Hi,
my input looks like this:
Code:
PASS|A(1/2);B(3/4);C(5/6)
PASS|A(7/8);C(9/10)
FAIL|B(11/12)
I am trying to isolate the individual ";"-separated strings from $2 in identical fields based on the first letter.
example from record 1 of input above:
letter1=A
letter1_val1=1
letter1_val2=2
letter2=B
letter2_val1=3
letter2_val2=4
letter3=C
letter3_val1=5
letter3_val2=6
Output would be:
Code:
Test|A_val1|A_val2|B_val1|B_val2|C_val1|C_val2
PASS|1|2|3|4|5|6
PASS|7|8|-|-|9|10
FAIL|-|-|11|12|-|-
Note that I know in advance how the final header (here in red) will look like (i.e. here I know I have 3 different letters in $2).

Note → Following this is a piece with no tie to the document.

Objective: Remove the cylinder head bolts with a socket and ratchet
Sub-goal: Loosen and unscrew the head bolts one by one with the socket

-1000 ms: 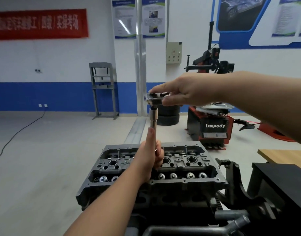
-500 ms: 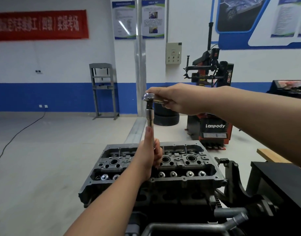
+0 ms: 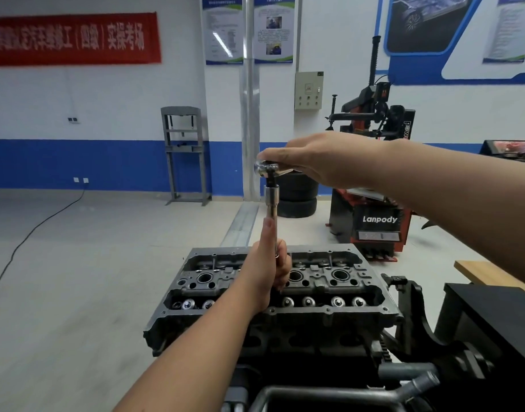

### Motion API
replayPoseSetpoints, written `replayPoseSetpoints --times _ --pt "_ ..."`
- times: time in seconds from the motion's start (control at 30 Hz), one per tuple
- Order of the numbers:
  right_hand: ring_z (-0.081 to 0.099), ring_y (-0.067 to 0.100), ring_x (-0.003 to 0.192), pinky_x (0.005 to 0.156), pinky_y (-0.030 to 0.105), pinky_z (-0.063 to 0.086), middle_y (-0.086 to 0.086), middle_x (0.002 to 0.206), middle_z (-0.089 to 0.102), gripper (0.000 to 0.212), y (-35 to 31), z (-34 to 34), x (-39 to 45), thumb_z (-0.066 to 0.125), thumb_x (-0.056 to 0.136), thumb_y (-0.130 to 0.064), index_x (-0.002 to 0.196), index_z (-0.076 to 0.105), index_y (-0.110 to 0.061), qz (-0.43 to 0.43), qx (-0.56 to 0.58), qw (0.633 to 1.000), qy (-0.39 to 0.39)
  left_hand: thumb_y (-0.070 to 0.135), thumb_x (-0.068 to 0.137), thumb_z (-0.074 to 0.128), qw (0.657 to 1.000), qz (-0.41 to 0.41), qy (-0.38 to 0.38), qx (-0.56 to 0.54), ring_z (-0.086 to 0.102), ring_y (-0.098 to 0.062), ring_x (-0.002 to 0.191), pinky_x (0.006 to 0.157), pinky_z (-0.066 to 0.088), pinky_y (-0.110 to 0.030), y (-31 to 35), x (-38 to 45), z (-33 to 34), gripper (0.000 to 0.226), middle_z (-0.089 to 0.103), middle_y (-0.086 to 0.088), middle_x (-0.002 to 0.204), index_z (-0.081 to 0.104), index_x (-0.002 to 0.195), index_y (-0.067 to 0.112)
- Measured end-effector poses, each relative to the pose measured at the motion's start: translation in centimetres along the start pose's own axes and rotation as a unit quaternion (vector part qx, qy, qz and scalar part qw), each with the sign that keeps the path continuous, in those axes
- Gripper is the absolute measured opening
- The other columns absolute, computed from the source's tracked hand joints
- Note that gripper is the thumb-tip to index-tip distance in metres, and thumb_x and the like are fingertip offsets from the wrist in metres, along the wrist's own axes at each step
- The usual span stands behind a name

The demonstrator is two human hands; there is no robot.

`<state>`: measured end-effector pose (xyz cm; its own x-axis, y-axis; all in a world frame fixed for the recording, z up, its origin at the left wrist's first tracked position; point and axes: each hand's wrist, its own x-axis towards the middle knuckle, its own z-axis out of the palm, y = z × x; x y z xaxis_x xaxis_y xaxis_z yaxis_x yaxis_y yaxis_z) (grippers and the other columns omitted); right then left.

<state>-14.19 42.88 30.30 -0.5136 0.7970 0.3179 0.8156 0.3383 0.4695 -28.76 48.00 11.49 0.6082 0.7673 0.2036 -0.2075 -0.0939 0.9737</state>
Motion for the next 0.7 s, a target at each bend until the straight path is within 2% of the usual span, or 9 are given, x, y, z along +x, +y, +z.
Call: replayPoseSetpoints --times 0.17,0.27,0.37,0.47,0.5,0.6,0.7 --pt "0.047 0.015 0.077 0.066 0.021 0.033 -0.006 0.097 0.043 0.079 0.0 -0.1 0.0 0.051 0.099 0.001 0.159 0.015 -0.036 -0.006 -0.019 1.000 -0.003 0.108 0.050 0.042 1.000 -0.002 -0.001 0.002 0.024 -0.012 0.044 0.044 0.026 -0.025 0.0 0.0 0.0 0.085 0.032 0.004 0.049 0.039 0.054 0.023" --pt "0.039 0.005 0.069 0.060 0.013 0.025 -0.008 0.095 0.042 0.073 -0.4 -0.4 0.1 0.048 0.101 -0.004 0.159 0.016 -0.037 0.023 -0.005 1.000 -0.018 0.108 0.052 0.040 1.000 -0.002 0.007 0.010 0.023 -0.013 0.045 0.045 0.025 -0.026 0.0 0.0 0.0 0.084 0.032 0.004 0.049 0.039 0.053 0.024" --pt "0.041 0.002 0.073 0.062 0.016 0.030 -0.008 0.096 0.044 0.073 -1.0 -0.8 -0.2 0.043 0.104 -0.007 0.158 0.009 -0.041 0.063 0.021 0.997 -0.044 0.108 0.052 0.039 1.000 0.003 0.021 0.011 0.024 -0.013 0.045 0.045 0.025 -0.027 -0.1 0.1 0.1 0.084 0.033 0.004 0.050 0.039 0.053 0.024" --pt "0.049 0.012 0.082 0.072 0.029 0.040 -0.005 0.097 0.050 0.071 -1.9 -1.6 -0.6 0.039 0.105 -0.011 0.157 0.006 -0.046 0.093 0.049 0.992 -0.072 0.110 0.050 0.038 0.999 0.002 0.031 0.027 0.025 -0.013 0.046 0.045 0.025 -0.027 0.0 0.1 0.3 0.083 0.033 0.004 0.050 0.038 0.051 0.027" --pt "0.050 0.014 0.081 0.070 0.030 0.040 -0.004 0.093 0.050 0.069 -2.2 -2.0 -0.7 0.038 0.105 -0.013 0.157 0.007 -0.048 0.103 0.052 0.990 -0.081 0.110 0.049 0.037 0.999 0.004 0.032 0.034 0.025 -0.013 0.046 0.045 0.025 -0.027 0.0 0.1 0.4 0.083 0.033 0.004 0.050 0.038 0.051 0.027" --pt "0.046 0.008 0.070 0.057 0.024 0.029 -0.010 0.079 0.043 0.067 -3.0 -3.2 -0.6 0.039 0.105 -0.014 0.157 0.012 -0.045 0.129 0.045 0.985 -0.102 0.110 0.050 0.036 0.998 0.007 0.036 0.045 0.025 -0.013 0.045 0.045 0.026 -0.027 0.0 0.0 0.5 0.082 0.033 0.004 0.050 0.038 0.050 0.028" --pt "0.042 0.005 0.070 0.057 0.021 0.027 -0.014 0.080 0.038 0.067 -3.6 -3.7 -0.3 0.041 0.104 -0.014 0.159 0.013 -0.038 0.151 0.023 0.980 -0.126 0.111 0.049 0.035 0.998 0.006 0.041 0.050 0.026 -0.014 0.046 0.046 0.026 -0.028 0.0 0.0 0.5 0.083 0.034 0.004 0.050 0.039 0.049 0.028"
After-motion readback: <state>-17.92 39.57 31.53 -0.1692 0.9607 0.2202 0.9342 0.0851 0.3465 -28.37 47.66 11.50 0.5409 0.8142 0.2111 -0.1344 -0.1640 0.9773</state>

So far I managed to split the different letters and their values but I am struggling to order them.
Code:
awk '
BEGIN{
FS=OFS="|"
# The output header is known in advance
header = "Test|A_val1|A_val2|B_val1|B_val2|C_val1|C_val2"
a=split(header,b,"|")
# val1 record indexes
for(i=2; i<=a; i+=2){
letter_val1 = b[i]
gsub(/_val1/,"",letter_val1)
c[letter_val1]=i
}
# val2 record indexes
for(j=3; j<= a; j+=2){
letter_val2 = b[j]
gsub(/_val2/,"",letter_val2)
d[letter_val2]=j
}
print header
}
{
# isolate ";"-separated string from $2 and their respective 'letter', 'val1' and 'val2'
e=split($2,f,";")
for(k=1; k<=e; k++){
split(f[k],g,"[\(/\)]")
letter=g[1]
val1=g[2]
val2=g[3]
# match letter and val1 with proper record number
if(letter in c){
$(c[letter])=val1
}
# match letter and val2 with proper record number
if(letter in d){
$(d[letter])=val2
}
for(l=1; l<=NF; l++){
if($l ~ /^$/){
$l="-"
}
}
print $0
} input > output
The code above produces this output:
Code:
Test|A_val1|A_val2|B_val1|B_val2|C_val1|C_val2
PASS|1|2|3|4|5|6
PASS|7|8|-|-|9|10
FAIL|B(11/12)|-|11|12
EDIT: Find a way to fill the blanks, but the problem now is when $2 does not begin by letter 'A' (see record 3 above).